#### EXERCISE:
Output the data exactly, with every line intact.

Start of Block

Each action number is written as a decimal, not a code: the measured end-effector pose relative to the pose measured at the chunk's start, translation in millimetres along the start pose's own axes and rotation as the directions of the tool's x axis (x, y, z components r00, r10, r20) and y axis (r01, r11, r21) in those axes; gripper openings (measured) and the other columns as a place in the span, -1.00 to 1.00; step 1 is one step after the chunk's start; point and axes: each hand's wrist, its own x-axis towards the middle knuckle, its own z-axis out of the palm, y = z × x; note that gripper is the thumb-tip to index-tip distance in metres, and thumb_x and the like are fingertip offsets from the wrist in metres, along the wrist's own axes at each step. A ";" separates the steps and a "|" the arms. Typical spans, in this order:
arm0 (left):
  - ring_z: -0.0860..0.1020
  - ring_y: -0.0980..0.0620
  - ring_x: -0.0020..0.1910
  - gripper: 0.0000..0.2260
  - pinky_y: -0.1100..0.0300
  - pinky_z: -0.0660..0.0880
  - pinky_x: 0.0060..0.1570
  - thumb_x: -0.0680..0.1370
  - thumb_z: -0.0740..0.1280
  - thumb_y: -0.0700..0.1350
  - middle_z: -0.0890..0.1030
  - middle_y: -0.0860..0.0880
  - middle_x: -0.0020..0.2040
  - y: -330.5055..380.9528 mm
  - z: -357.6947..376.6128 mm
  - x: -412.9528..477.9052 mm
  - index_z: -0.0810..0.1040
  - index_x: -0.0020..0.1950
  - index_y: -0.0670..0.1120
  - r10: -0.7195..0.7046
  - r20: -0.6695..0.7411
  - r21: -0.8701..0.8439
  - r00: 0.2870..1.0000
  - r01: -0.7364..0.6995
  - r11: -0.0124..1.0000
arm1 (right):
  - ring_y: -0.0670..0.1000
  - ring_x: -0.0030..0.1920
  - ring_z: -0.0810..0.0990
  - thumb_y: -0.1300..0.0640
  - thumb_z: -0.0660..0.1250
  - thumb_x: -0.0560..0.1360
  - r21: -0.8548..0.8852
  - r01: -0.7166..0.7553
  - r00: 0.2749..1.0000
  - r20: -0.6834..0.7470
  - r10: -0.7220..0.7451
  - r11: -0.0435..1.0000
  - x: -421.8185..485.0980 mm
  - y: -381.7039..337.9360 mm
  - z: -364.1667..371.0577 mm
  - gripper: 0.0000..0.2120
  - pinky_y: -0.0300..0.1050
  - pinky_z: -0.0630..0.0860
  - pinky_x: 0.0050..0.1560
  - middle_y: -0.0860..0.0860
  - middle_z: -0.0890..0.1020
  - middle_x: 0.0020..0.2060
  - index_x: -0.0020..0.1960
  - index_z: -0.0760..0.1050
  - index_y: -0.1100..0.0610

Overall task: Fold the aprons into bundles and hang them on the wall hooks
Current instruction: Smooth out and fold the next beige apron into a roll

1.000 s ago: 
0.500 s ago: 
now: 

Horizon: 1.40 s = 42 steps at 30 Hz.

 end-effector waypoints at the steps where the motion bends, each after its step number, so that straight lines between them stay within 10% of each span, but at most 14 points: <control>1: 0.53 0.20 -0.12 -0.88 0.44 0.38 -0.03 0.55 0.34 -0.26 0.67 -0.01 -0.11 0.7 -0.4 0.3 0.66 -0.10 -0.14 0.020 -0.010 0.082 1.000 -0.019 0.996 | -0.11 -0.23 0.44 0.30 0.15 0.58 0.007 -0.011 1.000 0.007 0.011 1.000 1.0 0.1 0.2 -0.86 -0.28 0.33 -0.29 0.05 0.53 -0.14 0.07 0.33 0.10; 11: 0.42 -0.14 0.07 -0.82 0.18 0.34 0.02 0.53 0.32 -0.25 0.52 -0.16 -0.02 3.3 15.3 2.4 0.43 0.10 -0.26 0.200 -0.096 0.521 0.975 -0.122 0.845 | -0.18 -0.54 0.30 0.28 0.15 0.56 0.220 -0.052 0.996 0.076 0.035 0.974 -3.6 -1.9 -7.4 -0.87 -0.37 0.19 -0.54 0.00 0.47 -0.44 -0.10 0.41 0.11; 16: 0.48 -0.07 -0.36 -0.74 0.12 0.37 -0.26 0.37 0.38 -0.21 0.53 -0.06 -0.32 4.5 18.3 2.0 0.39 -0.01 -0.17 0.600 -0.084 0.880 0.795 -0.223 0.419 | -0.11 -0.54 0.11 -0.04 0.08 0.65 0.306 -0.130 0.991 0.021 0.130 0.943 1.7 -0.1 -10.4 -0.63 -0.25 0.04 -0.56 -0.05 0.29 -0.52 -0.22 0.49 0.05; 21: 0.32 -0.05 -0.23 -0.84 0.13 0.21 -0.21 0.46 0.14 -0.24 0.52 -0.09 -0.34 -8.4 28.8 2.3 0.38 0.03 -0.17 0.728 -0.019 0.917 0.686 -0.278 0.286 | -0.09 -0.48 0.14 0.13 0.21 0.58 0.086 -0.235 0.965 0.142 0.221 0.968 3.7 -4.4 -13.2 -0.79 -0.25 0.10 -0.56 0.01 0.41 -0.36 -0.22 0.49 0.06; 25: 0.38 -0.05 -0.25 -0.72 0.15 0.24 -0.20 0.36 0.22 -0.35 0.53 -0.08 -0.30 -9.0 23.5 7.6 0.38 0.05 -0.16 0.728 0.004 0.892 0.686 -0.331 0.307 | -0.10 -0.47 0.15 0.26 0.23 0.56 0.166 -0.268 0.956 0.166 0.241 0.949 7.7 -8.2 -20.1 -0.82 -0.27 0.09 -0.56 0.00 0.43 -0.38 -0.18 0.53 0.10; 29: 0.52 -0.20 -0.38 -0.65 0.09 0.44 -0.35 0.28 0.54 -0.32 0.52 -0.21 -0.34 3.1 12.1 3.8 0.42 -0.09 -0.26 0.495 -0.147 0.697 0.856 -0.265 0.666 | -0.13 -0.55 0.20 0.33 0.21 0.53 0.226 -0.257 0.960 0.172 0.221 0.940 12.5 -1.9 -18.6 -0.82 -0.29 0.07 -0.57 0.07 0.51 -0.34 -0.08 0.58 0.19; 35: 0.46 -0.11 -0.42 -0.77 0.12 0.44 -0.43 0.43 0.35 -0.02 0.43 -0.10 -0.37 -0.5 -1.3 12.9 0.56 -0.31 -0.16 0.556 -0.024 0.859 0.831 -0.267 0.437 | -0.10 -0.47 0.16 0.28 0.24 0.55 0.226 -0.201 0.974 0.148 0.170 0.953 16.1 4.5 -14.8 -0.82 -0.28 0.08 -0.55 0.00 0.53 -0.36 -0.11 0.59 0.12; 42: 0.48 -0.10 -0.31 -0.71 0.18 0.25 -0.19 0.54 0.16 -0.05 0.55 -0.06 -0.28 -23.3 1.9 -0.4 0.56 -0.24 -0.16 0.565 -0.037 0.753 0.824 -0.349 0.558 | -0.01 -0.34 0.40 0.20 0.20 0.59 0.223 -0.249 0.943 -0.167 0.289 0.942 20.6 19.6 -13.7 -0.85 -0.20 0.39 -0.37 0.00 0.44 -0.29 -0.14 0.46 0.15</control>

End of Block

#### RESPONSE AREA:
Each action number is written as a decimal, not a code: the measured end-effector pose relative to the pose measured at the chunk's start, translation in millimetres along the start pose's own axes and rotation as the directions of the tool's x axis (x, y, z components r00, r10, r20) and y axis (r01, r11, r21) in those axes; gripper openings (measured) and the other columns as a place in the span, -1.00 to 1.00; step 1 is one step after the chunk's start; point and axes: each hand's wrist, its own x-axis towards the middle knuckle, its own z-axis out of the palm, y = z × x; note that gripper is the thumb-tip to index-tip distance in metres, and thumb_x and the like are fingertip offsets from the wrist in metres, along the wrist's own axes at each step. A ";" separates the steps and a "|" the arms. Typical spans, in this order:
arm0 (left):
  - ring_z: -0.0860..0.1020
  - ring_y: -0.0980..0.0620
  - ring_x: -0.0020..0.1910
  - gripper: 0.0000..0.2260
  - pinky_y: -0.1100..0.0300
  - pinky_z: -0.0660..0.0880
  - pinky_x: 0.0060..0.1570
  - thumb_x: -0.0680..0.1370
  - thumb_z: -0.0740..0.1280
  - thumb_y: -0.0700..0.1350
  - middle_z: -0.0890..0.1030
  - middle_y: -0.0860..0.0880
  - middle_x: -0.0020..0.2040
  - y: -330.5055..380.9528 mm
  - z: -357.6947..376.6128 mm
  - x: -412.9528..477.9052 mm
  - index_z: -0.0810..0.1040
  - index_x: -0.0020..0.1950
  - index_y: -0.0670..0.1120
  - r10: -0.7195..0.7046
  - r20: -0.6695..0.7411
  - r21: -0.8701..0.8439
  - r00: 0.2870..1.0000
  - r01: -0.7364..0.6995
  - r11: -0.0124..1.0000
arm1 (right):
  - ring_y: -0.0670..0.1000
  - ring_x: -0.0030..0.1920
  - ring_z: -0.0810..0.0990
  - thumb_y: -0.1300..0.0640
  - thumb_z: -0.0660..0.1250
  - thumb_x: -0.0560..0.1360
  - r21: -0.8548..0.8852
  - r01: -0.7166..0.7553
  - r00: 0.2749..1.0000
  - r20: -0.6834..0.7470
  - r10: -0.7220..0.7451
  - r11: -0.0435..1.0000
  - x: -421.8185..485.0980 mm
  - y: -381.7039..337.9360 mm
  - z: -364.1667..371.0577 mm
  - gripper: 0.0000..0.2120
  - pinky_y: -0.0300..0.1050
  - pinky_z: -0.0630..0.0860
  - pinky_x: 0.0050..0.1560
  - middle_y: -0.0860..0.0860
  - middle_z: -0.0890..0.1020
  - middle_x: 0.0020..0.2060
  - index_x: -0.0020..0.1960
  - index_z: -0.0760..0.1050
  - index_y: -0.1100..0.0610

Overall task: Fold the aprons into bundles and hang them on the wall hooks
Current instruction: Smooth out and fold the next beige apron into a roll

1.000 s ago: 
0.500 s ago: 
now: 

Horizon: 1.40 s = 42 steps at 30 Hz.

 end-effector waypoints at the steps where the motion bends, each after its step number, so that straight lines between them stay within 10% of each span, but at most 14 points: <control>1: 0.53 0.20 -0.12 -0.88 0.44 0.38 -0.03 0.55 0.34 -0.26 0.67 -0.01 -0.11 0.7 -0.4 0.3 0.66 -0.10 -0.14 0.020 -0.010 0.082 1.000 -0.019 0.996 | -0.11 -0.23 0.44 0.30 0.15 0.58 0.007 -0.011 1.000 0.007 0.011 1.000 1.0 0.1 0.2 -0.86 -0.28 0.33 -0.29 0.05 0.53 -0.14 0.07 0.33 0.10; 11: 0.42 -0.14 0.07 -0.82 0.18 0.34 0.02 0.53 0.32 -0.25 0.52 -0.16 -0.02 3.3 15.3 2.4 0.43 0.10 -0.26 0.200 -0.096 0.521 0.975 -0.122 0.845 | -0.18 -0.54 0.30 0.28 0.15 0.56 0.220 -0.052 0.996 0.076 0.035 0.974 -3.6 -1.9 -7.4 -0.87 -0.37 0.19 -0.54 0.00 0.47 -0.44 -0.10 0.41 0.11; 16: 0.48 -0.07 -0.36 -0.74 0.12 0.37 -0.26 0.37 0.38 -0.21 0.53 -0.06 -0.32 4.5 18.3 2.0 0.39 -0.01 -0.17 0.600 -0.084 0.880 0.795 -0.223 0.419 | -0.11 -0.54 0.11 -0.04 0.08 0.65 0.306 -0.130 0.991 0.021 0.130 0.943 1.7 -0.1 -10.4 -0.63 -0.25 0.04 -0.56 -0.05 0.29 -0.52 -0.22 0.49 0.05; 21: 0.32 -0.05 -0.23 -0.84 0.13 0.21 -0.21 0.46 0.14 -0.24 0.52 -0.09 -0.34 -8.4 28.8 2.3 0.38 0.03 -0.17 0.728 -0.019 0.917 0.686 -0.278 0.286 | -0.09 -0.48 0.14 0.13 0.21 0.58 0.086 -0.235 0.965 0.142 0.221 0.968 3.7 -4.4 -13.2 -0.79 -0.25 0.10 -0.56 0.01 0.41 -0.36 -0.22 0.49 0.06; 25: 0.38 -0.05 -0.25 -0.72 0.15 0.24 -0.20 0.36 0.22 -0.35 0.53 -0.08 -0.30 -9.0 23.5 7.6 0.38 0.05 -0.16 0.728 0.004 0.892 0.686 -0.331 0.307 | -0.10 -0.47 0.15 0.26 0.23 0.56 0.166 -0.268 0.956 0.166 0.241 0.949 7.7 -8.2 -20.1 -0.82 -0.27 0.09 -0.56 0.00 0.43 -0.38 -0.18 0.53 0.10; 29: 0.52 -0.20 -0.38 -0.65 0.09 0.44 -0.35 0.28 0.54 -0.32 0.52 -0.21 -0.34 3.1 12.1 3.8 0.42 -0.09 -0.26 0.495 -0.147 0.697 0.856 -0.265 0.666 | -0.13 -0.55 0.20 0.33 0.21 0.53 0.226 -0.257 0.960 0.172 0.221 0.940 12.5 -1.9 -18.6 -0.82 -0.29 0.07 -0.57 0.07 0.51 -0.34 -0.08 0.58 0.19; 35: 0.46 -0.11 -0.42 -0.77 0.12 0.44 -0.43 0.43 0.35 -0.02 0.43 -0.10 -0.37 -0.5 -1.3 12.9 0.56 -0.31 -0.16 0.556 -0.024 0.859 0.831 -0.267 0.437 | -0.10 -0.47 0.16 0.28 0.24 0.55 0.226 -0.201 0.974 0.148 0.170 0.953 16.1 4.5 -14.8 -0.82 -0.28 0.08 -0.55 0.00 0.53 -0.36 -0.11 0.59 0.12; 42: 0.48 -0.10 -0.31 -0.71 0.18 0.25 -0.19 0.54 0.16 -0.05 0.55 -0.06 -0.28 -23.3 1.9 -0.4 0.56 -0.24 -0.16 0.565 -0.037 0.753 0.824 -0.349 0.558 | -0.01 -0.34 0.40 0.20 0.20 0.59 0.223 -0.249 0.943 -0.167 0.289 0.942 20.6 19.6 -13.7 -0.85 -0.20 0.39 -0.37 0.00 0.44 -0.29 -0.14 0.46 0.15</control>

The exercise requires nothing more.